**Problem to work on**
Restate the entries word for word and skip every image.

[Collected data entries]
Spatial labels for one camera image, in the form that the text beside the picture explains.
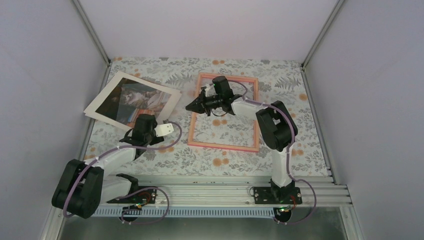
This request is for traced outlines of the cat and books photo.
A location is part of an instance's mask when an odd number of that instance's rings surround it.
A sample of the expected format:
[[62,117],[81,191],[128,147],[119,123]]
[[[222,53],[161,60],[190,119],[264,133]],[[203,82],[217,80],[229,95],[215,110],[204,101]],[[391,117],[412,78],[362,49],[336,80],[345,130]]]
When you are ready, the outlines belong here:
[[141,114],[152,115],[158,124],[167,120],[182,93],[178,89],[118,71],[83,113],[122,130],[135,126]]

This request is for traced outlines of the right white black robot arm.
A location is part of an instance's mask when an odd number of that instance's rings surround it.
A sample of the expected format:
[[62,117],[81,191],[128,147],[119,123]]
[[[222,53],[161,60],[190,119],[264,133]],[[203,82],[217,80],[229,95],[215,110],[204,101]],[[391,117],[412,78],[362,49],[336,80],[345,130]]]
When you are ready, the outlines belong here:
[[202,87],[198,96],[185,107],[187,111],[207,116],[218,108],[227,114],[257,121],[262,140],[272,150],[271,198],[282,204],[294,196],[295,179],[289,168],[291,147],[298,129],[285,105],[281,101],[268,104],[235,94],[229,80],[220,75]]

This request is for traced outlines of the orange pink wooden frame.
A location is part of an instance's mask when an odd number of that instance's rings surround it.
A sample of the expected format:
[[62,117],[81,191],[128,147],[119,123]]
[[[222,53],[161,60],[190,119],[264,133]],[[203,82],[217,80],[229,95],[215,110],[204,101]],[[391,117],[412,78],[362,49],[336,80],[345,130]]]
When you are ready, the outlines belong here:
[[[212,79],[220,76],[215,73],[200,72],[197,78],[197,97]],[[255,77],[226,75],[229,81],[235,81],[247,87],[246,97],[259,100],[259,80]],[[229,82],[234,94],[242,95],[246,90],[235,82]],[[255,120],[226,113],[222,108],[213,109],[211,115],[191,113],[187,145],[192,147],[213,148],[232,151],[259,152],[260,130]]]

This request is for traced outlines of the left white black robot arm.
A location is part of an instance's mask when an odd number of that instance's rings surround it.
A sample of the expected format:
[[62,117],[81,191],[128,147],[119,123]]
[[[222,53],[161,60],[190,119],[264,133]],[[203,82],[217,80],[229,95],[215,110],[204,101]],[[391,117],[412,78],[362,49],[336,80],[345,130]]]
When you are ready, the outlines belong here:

**Response area**
Spatial labels for one camera image, in the form that the text beside the picture explains.
This request is for traced outlines of the cat and books photo.
A location is part of an instance's mask when an odd number of that instance's rings surround it.
A sample of the expected format:
[[62,117],[81,191],[128,147],[119,123]]
[[[222,53],[161,60],[190,119],[264,133]],[[203,82],[217,80],[229,95],[215,110],[204,101]],[[391,117],[412,78],[362,49],[336,80],[345,130]]]
When you are ready, the outlines belong here:
[[141,114],[152,115],[158,124],[167,120],[182,93],[178,89],[118,71],[83,113],[122,130],[135,126]]

This request is for traced outlines of the right white black robot arm.
A location is part of an instance's mask when an odd number of that instance's rings surround it.
A sample of the expected format:
[[62,117],[81,191],[128,147],[119,123]]
[[[222,53],[161,60],[190,119],[264,133]],[[203,82],[217,80],[229,95],[215,110],[204,101]],[[391,117],[412,78],[362,49],[336,80],[345,130]]]
When you are ready, the outlines belong here:
[[202,87],[198,96],[185,107],[187,111],[207,116],[218,108],[227,114],[257,121],[262,140],[272,150],[271,198],[282,204],[294,196],[295,179],[289,168],[291,147],[298,129],[285,105],[281,101],[268,104],[235,94],[229,80],[220,75]]

This request is for traced outlines of the orange pink wooden frame.
A location is part of an instance's mask when an odd number of that instance's rings surround it.
A sample of the expected format:
[[62,117],[81,191],[128,147],[119,123]]
[[[222,53],[161,60],[190,119],[264,133]],[[203,82],[217,80],[229,95],[215,110],[204,101]],[[391,117],[412,78],[362,49],[336,80],[345,130]]]
When you are ready, the outlines belong here:
[[[212,79],[220,76],[215,73],[200,72],[197,78],[197,97]],[[255,77],[226,75],[229,81],[235,81],[247,87],[246,97],[259,100],[259,80]],[[229,82],[234,94],[242,95],[246,90],[235,82]],[[255,120],[226,113],[222,108],[213,109],[211,115],[191,113],[187,145],[192,147],[213,148],[232,151],[259,152],[260,130]]]

This request is for traced outlines of the left white black robot arm.
A location is part of an instance's mask when an odd number of that instance's rings surround it.
A sample of the expected format:
[[62,117],[81,191],[128,147],[119,123]]
[[[222,53],[161,60],[190,119],[264,133]],[[203,82],[217,80],[229,95],[215,110],[204,101]],[[391,117],[412,78],[362,49],[336,80],[345,130]]]
When you are ready, the outlines belong here:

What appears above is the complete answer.